Repeat exactly, and only, the lines of the entries below from the one with "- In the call" through the one with "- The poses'", both ends included.

+++++

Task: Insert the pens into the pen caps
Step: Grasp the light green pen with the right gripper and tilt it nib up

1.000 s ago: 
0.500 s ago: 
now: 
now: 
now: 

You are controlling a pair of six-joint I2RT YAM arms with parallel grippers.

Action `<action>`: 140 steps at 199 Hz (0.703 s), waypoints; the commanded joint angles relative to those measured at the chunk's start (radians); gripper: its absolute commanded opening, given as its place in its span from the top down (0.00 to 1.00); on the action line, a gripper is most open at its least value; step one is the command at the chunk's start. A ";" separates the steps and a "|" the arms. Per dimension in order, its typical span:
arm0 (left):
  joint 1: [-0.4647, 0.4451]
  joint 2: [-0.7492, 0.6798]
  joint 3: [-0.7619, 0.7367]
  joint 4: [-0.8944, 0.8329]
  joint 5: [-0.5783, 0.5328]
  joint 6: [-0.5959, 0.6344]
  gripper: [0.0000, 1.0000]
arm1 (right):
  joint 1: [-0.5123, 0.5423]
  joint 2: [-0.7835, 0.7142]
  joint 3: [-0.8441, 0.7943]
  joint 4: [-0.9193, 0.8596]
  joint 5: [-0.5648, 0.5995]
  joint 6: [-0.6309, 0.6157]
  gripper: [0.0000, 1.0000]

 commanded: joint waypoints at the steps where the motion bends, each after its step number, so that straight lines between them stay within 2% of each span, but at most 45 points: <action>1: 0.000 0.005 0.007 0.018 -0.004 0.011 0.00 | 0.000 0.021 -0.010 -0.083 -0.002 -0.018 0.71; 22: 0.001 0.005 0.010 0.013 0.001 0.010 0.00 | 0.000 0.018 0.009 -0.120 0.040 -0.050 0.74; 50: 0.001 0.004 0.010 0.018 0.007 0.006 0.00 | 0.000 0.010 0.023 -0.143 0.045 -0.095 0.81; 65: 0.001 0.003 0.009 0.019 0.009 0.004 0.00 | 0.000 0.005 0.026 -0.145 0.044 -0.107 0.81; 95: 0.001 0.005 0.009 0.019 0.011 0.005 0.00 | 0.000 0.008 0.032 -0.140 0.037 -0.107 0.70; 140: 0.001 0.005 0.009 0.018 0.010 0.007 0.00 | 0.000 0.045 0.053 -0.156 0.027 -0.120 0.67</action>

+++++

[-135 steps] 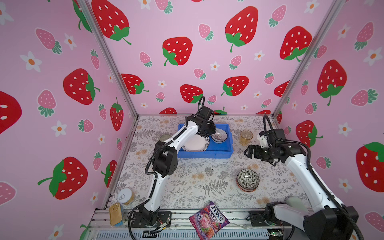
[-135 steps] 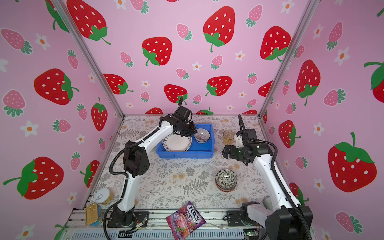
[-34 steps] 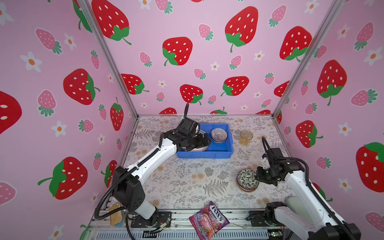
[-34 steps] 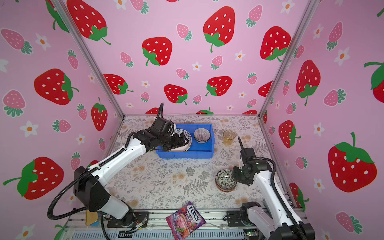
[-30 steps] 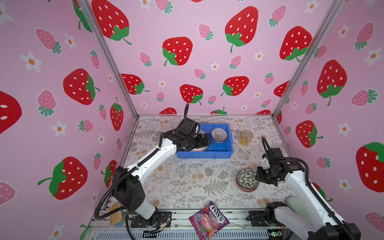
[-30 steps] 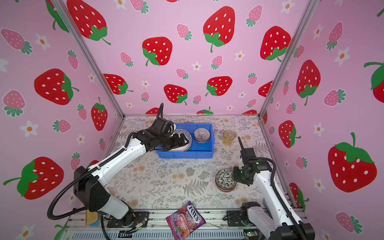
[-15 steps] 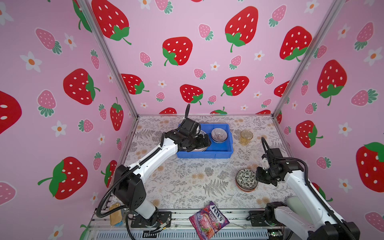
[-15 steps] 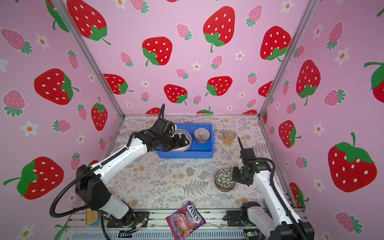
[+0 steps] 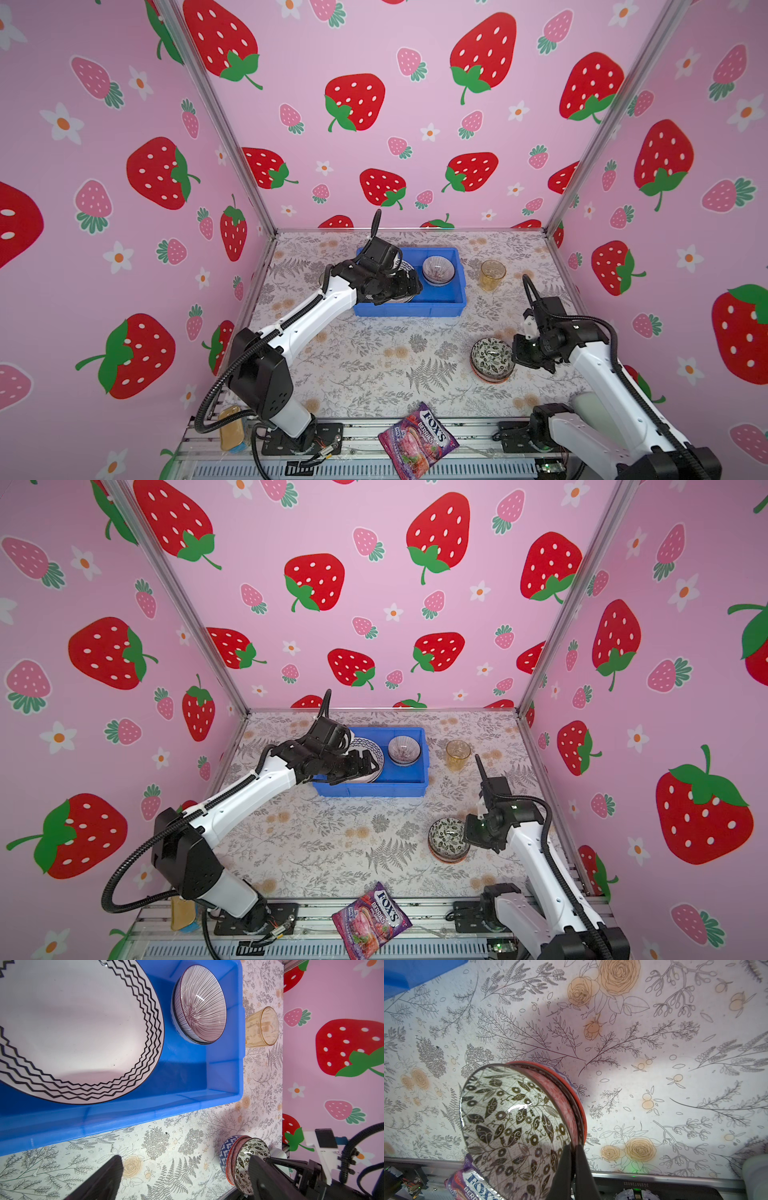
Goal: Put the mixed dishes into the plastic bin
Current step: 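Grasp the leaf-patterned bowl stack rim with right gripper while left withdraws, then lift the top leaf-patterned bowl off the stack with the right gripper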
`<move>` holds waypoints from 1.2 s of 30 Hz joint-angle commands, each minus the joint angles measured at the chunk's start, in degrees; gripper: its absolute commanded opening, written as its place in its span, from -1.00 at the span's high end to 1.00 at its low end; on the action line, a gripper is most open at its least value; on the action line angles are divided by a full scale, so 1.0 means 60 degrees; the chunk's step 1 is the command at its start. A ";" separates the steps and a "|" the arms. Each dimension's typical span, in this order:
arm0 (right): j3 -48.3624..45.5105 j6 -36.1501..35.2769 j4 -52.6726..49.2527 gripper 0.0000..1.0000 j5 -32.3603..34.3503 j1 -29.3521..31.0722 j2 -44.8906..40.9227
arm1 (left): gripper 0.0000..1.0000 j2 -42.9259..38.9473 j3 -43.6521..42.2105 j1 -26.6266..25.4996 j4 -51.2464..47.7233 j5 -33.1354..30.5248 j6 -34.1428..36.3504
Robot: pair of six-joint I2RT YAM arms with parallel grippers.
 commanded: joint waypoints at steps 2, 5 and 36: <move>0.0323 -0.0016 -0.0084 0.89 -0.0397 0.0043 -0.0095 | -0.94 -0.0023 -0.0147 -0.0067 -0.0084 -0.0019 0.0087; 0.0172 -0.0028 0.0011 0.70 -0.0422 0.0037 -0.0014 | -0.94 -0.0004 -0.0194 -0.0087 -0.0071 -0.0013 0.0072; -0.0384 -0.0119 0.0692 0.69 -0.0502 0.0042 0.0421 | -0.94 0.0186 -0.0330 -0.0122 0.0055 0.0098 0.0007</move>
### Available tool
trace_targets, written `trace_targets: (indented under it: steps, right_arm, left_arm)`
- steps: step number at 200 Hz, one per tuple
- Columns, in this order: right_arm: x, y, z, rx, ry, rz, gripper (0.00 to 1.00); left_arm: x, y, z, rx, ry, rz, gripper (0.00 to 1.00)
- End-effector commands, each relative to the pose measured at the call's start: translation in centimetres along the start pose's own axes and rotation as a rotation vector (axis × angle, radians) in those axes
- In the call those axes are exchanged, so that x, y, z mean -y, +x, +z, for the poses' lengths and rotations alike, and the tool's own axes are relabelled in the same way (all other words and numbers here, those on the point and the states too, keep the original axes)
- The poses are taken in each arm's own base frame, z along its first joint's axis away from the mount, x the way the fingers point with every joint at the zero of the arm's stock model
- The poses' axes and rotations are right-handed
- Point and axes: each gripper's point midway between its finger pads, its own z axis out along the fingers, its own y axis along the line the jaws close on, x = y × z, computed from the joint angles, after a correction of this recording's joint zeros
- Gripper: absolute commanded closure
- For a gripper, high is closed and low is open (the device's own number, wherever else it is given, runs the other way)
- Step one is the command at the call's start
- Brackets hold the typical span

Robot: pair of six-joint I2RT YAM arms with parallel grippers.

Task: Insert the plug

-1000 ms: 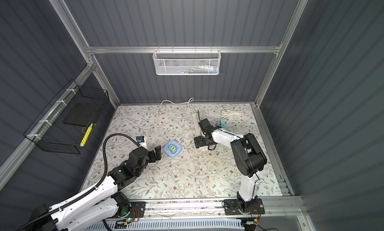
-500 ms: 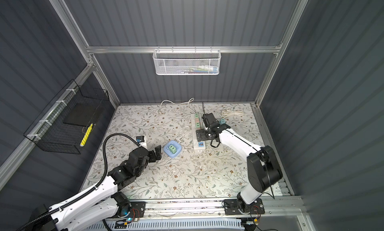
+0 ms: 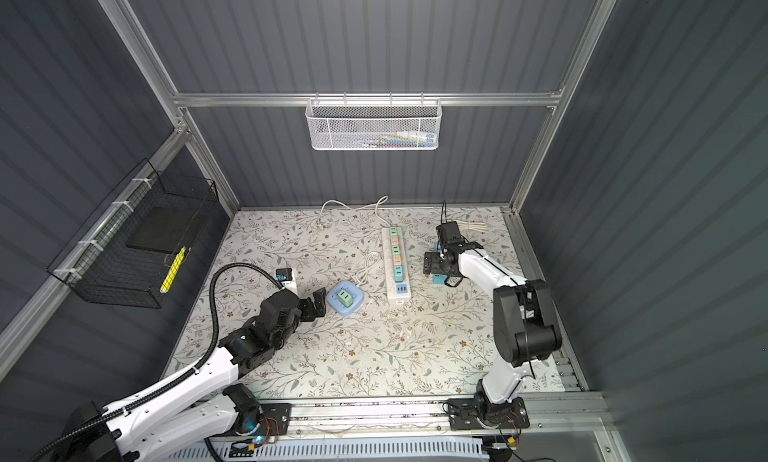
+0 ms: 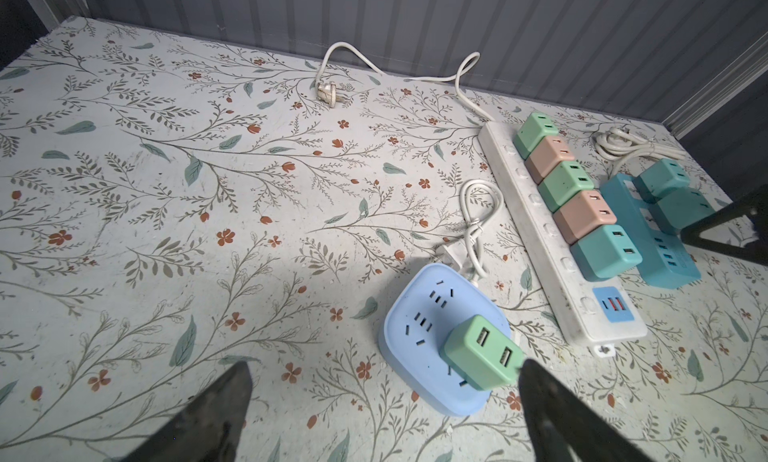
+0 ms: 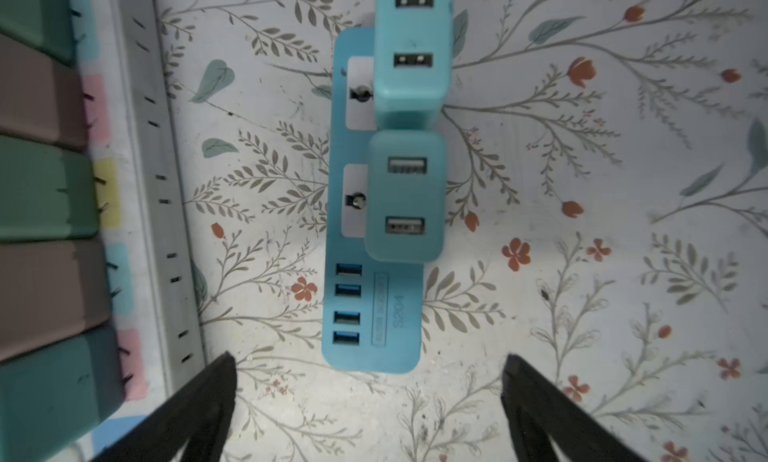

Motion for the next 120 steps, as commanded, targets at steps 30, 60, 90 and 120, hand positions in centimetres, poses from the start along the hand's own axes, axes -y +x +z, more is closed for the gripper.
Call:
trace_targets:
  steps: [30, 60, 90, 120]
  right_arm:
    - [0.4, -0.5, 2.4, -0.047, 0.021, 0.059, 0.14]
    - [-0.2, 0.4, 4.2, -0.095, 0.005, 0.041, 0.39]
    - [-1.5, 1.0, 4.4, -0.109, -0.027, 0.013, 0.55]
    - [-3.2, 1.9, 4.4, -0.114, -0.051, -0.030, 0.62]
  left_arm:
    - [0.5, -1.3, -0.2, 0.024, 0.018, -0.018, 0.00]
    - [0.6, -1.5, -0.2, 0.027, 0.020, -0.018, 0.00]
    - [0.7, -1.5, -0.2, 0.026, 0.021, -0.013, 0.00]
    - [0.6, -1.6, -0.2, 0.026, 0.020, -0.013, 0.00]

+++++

WRITTEN SOLUTION:
- In the call those axes are exchanged, so that x, y, z mean -y, +x, +z, for the poses' lengths and rotations alike, and the tool's own axes are relabelled in the same way (all other words and numbers here, those on the point and the states too, keep the original axes)
- The poses are taken in each arm's own base frame, z along its first joint's axis away from the mount, x the way the fingers point with every joint at the zero of the arm's stock model
- The poses' axes and rotations are right-handed

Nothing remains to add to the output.